Docker(Hub) just isn't built for this use case. I've built https://clipper.dev to better handle ML/large images. It consists of a registry+pull client that breaks apart layers and does content addressing of individual chunks by _uncompressed_ hash, so that content can be better shared. My pull client has better parallelization and wastes much less bandwidth. It annoys the heck out of me when I change one file in a layer and have to redownload bytes my device already has. By sharing across layers I've seen 80-90% improvements in pull times for "patches".

I'm also in the process of building a BuildKit builder, I'm seeing large improvements on the speed of exporting images. The same image that takes Docker >3 minutes to export and push takes me under a minute. https://github.com/clipper-registry/benchmarks/actions/runs/...

epistasis 11 hours ago [-]

This is hell for a lot of ML containers, that have gigabytes of CUDA and PyTorch. Before at least you could keep your code contained to a layer. But if I understand this correctly every code revision duplicates gigabytes of the same damn bloated crap.

a_t48 5 hours ago [-]

It's even worse when you end up installing PyTorch as a separate package in some other layer. It's not shared between layers at all with regular Docker.

spwa4 10 hours ago [-]

If you have problems with 13 (I believe) GB of docker layers ... how do you deal with terabytes or petabytes of AI training data?

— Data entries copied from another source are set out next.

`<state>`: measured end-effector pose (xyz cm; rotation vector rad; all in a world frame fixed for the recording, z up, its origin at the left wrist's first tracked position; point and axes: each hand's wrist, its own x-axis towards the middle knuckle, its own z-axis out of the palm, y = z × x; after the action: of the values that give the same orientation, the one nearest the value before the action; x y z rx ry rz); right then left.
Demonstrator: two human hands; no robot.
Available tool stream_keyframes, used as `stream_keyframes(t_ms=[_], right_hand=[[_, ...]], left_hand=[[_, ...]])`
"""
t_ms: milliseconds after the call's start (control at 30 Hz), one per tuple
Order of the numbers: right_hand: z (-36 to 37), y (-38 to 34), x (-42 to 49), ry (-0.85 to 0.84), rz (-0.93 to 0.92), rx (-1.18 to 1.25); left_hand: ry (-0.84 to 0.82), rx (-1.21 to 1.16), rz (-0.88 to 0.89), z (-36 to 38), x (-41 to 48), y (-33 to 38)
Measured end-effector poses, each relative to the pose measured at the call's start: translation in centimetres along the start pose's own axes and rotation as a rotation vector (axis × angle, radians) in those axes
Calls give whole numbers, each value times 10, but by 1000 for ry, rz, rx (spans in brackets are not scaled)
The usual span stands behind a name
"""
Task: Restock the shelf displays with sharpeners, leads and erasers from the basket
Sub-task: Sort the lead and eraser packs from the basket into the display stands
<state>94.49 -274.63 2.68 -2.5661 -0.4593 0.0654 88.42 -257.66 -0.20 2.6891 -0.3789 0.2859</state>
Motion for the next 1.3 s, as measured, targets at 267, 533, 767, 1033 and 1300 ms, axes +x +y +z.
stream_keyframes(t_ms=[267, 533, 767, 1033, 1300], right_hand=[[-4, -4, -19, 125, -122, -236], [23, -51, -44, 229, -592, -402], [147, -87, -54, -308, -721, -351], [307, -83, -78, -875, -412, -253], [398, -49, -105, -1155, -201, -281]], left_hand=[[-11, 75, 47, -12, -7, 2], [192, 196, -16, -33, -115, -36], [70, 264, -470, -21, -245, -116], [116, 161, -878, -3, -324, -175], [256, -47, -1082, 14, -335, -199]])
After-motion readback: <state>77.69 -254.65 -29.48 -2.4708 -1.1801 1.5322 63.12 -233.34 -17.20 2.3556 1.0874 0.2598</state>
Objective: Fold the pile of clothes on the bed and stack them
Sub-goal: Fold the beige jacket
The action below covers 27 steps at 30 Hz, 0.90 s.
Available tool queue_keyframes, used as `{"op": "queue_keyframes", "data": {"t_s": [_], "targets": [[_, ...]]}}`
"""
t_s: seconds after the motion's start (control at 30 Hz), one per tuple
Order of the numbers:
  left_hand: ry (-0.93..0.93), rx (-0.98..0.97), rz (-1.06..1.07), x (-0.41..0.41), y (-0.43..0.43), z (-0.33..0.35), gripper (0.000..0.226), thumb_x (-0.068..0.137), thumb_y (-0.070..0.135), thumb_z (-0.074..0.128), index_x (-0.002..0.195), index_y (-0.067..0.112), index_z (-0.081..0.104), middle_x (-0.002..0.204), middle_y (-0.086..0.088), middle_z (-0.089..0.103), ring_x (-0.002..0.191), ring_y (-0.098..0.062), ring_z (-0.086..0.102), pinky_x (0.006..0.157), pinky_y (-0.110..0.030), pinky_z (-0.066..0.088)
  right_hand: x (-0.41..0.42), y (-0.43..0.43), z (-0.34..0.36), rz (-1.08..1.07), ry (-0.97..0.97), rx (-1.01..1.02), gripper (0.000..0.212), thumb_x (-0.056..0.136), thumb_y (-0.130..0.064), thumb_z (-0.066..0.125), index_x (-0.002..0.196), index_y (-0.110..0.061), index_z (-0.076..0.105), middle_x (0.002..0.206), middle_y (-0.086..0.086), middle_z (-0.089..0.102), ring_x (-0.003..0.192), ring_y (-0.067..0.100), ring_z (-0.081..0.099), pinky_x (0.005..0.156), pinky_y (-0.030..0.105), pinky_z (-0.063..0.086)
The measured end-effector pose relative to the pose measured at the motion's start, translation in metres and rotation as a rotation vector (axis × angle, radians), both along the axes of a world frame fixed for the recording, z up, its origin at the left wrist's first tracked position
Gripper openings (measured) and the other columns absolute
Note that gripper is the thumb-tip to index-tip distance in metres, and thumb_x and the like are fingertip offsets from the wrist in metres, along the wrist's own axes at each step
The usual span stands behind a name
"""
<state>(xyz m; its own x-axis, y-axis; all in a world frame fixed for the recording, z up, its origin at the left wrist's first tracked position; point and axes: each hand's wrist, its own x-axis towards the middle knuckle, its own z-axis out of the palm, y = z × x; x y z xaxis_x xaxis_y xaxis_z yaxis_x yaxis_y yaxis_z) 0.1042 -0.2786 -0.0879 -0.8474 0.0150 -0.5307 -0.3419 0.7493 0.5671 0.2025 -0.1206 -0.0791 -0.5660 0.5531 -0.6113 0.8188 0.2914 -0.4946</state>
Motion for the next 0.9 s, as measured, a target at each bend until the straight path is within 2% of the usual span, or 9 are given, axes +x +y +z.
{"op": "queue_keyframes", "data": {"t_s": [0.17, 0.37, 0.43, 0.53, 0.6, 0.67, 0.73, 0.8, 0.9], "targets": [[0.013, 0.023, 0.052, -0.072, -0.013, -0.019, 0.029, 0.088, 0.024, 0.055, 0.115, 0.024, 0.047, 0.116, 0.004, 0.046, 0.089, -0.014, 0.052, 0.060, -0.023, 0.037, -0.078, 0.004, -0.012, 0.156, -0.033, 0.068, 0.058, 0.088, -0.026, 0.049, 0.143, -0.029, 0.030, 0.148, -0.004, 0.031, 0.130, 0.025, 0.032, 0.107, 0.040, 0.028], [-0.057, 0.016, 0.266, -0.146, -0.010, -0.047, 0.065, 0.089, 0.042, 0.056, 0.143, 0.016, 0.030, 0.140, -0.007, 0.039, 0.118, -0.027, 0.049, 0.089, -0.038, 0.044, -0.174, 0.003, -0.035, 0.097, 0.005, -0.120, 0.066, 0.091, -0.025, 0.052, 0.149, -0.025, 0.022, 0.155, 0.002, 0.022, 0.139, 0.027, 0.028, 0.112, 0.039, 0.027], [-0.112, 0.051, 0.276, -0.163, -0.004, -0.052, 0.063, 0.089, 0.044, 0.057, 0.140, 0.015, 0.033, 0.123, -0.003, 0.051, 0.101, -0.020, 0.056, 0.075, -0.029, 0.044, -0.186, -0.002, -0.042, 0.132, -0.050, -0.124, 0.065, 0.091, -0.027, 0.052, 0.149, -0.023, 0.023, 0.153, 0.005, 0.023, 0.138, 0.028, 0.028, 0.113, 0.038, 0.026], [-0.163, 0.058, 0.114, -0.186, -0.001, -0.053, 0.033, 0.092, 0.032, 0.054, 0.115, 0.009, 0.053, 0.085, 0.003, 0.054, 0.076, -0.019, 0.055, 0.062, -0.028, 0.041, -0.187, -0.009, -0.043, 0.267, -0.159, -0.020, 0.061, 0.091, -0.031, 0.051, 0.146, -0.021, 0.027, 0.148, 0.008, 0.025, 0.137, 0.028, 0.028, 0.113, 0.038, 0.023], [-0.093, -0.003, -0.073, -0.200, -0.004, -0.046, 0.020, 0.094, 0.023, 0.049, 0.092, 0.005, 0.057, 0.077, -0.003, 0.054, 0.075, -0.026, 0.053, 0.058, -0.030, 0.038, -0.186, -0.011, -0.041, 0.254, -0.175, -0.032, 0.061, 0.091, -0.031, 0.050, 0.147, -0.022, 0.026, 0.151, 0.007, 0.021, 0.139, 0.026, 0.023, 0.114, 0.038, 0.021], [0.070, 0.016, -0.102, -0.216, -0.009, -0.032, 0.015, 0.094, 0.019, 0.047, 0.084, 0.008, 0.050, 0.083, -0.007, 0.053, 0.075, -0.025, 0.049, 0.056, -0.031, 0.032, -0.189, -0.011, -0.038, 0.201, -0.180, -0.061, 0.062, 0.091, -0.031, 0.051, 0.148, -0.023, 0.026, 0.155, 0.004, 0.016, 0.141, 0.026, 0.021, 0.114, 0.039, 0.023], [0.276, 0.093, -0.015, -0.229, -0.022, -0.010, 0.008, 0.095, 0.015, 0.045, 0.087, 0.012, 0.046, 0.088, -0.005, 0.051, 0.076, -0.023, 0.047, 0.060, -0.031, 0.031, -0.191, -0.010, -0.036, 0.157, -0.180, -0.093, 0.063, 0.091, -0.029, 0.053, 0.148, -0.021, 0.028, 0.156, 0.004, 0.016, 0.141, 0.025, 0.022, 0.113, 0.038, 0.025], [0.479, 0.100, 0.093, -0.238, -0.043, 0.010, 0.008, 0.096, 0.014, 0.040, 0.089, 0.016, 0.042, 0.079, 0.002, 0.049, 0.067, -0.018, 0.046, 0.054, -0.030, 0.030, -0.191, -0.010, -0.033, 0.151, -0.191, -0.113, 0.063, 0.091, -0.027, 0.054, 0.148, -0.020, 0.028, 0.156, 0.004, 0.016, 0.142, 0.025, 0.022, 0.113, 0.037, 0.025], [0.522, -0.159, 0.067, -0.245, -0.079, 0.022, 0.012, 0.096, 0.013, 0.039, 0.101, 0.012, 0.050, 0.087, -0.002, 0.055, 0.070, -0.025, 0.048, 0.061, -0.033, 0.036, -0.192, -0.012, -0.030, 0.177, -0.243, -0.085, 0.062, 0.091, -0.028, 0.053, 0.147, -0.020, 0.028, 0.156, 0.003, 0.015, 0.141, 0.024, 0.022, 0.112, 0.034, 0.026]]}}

epistasis 10 hours ago [-]

Petabytes of training data is only one application of PyTorch, which is going to use tens of thousands of containers, but...

Inference, development cycles, any of the application domains of PyTorch that don't involve training frontier models... all of those are complicated by excessive container layers.

But mostly dev really sucks with writing out an extra 10GB for a small code change.

a_t48 5 hours ago [-]

Going to self promote one last time here - I've built a fix for this, at least for the registry/image export side, at https://clipper.dev. Docker(Hub) can't share large files between layers, but I can.

StableAlkyne 10 hours ago [-]

You don't even need MB of training data for some ML applications. AI is the sexy thing nowadays, but neural networks (Torch is a NN library) are generally useful for even small regression and clarification problems.

For some problems you might even be able to get away with single digit numbers of training points (classic example of this regime being Physics-Informed Neural Networks)

nijave 5 hours ago [-]

Yeah, our handful of models we just commit to the git repo--usually only a few MB.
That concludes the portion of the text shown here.